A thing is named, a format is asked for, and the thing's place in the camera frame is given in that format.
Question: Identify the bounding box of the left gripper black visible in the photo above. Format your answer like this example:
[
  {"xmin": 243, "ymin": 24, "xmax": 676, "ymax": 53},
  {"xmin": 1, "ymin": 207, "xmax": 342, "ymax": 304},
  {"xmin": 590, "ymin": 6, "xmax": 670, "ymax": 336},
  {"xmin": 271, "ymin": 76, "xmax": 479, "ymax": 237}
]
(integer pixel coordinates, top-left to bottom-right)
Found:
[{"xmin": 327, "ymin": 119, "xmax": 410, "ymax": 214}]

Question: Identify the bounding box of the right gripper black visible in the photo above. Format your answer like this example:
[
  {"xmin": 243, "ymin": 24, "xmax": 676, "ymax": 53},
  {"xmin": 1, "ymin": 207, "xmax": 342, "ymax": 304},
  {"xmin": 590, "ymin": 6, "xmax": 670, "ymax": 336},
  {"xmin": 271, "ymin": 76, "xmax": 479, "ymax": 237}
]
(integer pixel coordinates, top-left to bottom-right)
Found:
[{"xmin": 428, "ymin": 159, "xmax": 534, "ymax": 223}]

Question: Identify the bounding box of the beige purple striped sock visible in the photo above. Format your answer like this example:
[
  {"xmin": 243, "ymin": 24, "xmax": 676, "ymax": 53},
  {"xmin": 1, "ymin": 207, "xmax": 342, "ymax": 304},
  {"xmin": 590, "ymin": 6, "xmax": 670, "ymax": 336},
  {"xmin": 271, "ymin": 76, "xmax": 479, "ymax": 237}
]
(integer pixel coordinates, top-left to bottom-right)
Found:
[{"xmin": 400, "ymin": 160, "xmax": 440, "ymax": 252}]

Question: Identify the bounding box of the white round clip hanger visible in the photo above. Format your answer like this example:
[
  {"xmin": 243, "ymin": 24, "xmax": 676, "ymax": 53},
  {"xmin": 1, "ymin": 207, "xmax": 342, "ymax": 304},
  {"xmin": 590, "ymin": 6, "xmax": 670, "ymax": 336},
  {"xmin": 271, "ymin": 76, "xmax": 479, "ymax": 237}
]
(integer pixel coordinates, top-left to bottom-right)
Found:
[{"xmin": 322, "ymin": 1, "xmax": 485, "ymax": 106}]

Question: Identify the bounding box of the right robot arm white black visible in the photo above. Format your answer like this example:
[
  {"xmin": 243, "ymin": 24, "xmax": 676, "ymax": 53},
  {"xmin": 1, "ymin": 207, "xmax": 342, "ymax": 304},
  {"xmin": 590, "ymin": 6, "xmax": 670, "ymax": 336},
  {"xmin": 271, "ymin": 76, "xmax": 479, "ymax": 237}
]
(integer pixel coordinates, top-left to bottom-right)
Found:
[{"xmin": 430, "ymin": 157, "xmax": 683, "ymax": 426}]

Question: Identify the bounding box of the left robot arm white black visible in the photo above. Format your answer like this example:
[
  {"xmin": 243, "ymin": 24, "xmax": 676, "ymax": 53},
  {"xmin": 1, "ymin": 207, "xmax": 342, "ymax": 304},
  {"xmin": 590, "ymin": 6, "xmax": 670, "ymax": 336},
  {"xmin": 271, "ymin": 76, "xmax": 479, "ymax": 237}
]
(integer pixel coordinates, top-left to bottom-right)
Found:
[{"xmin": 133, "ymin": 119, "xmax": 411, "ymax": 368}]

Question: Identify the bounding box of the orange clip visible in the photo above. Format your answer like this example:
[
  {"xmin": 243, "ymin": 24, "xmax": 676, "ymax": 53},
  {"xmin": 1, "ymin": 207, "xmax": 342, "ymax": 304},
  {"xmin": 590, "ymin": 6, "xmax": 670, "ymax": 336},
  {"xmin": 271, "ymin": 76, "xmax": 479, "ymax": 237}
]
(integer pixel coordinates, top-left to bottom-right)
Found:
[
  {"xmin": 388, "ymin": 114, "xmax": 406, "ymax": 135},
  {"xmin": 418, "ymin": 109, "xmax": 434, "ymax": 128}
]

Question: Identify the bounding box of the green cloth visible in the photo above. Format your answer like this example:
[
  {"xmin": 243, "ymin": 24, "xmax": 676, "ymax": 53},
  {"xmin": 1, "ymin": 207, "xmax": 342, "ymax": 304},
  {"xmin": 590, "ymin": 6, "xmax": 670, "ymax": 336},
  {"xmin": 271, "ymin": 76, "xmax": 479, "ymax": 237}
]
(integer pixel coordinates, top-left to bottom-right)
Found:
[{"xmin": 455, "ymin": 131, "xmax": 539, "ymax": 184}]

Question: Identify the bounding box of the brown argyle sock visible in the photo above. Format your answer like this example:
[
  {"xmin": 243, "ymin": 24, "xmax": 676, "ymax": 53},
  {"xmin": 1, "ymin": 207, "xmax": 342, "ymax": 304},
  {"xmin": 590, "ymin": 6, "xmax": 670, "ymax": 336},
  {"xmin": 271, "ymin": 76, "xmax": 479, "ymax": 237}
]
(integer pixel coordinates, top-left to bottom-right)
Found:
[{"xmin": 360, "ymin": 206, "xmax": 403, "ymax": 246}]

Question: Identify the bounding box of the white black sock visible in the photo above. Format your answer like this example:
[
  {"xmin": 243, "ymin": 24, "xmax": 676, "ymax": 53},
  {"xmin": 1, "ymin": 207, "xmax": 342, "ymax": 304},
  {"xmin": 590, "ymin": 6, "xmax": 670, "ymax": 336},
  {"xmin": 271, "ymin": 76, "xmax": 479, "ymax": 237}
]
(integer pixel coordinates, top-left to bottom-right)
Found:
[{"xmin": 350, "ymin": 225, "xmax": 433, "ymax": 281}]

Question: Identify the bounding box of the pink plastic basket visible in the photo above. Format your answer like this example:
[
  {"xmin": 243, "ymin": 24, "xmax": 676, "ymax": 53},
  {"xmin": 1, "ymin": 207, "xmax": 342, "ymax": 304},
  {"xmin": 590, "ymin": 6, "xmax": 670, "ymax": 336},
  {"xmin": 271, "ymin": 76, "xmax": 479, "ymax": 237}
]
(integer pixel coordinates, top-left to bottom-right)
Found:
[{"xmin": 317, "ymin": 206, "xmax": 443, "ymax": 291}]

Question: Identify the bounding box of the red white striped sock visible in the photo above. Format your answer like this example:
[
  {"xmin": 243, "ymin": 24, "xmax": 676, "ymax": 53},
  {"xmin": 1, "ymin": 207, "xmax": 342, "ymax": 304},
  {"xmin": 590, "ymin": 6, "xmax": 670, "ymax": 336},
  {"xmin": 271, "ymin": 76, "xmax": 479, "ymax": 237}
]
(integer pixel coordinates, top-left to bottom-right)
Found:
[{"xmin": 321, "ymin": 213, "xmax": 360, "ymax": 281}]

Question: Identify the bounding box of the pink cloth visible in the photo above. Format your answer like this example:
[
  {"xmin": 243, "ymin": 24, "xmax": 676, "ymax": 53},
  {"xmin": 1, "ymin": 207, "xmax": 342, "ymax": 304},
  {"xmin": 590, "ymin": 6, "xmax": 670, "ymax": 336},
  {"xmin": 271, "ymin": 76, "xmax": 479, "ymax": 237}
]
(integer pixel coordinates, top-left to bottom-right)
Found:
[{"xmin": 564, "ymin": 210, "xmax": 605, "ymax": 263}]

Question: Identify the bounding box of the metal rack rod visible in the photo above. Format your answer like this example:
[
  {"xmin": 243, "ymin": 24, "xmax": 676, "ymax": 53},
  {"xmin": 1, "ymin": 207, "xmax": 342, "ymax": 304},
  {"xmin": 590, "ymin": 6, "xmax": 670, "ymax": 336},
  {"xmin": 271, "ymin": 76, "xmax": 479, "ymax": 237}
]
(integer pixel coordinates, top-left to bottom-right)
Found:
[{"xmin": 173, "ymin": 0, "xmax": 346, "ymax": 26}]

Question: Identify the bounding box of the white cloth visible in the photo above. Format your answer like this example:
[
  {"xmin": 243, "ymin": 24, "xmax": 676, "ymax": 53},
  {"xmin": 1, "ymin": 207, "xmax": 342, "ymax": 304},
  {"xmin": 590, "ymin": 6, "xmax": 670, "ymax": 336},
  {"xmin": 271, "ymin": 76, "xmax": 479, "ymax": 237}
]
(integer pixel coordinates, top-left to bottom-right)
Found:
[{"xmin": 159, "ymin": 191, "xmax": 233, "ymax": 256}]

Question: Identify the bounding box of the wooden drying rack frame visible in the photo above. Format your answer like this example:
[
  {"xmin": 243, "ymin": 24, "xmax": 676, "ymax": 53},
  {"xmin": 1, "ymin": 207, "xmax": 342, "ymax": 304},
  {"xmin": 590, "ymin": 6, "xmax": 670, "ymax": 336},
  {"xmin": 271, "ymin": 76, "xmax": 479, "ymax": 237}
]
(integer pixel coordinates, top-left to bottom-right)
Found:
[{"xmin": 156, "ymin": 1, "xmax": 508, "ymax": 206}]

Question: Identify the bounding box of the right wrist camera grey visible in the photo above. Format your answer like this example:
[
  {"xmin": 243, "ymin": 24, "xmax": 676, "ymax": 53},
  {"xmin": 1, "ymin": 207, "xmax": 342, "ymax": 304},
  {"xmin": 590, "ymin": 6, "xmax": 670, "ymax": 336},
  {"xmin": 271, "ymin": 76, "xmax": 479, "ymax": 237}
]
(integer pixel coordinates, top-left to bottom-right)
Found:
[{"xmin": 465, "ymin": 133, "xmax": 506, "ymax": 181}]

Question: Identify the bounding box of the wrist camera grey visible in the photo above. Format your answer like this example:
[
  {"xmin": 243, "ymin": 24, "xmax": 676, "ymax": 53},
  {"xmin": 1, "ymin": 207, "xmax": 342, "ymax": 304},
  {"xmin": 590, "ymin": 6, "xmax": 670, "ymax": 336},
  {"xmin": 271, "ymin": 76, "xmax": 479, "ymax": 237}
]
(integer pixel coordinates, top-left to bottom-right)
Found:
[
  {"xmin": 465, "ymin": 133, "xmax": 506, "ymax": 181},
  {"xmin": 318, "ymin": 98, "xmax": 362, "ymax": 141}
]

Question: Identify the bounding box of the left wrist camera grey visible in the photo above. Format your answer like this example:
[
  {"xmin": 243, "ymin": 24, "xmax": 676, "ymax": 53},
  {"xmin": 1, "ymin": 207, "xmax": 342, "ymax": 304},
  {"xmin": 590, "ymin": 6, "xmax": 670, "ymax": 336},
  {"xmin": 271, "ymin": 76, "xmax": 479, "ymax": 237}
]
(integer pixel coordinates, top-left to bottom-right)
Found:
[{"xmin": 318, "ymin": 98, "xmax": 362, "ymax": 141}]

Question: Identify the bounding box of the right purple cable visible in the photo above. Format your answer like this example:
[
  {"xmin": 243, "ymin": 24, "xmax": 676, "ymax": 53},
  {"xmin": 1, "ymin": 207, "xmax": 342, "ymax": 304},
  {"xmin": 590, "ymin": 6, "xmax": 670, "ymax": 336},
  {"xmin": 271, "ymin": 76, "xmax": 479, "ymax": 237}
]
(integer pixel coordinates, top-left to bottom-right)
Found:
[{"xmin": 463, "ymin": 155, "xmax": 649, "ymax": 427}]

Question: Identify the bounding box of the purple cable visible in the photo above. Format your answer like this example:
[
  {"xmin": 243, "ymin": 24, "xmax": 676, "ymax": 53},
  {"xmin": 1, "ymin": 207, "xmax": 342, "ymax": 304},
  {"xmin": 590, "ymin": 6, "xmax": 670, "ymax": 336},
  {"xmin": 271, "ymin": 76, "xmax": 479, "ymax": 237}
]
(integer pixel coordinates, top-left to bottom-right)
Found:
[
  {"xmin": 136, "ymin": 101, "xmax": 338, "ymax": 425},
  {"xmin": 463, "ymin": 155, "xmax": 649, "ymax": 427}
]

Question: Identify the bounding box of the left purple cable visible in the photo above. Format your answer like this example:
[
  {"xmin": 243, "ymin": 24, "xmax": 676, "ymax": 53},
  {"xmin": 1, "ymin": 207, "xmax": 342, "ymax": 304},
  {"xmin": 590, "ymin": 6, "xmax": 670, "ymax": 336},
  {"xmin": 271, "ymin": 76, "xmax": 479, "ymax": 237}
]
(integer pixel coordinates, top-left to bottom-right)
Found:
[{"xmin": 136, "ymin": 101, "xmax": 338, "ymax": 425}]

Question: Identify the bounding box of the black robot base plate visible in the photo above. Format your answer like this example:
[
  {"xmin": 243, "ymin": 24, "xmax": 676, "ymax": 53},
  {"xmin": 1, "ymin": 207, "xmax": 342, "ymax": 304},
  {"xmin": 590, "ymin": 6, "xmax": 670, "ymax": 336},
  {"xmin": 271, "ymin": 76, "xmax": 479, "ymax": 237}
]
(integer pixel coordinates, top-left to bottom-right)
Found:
=======
* [Work to be completed]: Look above for lines with the word "camera" and copy them all.

* [Written solution]:
A thing is named, a format is asked for, and the thing's place in the camera frame is given in that format.
Question: Identify the bounding box of the right wrist camera grey visible in the photo above. Format your answer like this example:
Question: Identify the bounding box of the wrist camera grey visible in the photo above. Format your answer like this example:
Question: Identify the bounding box of the left wrist camera grey visible in the photo above. Format your answer like this example:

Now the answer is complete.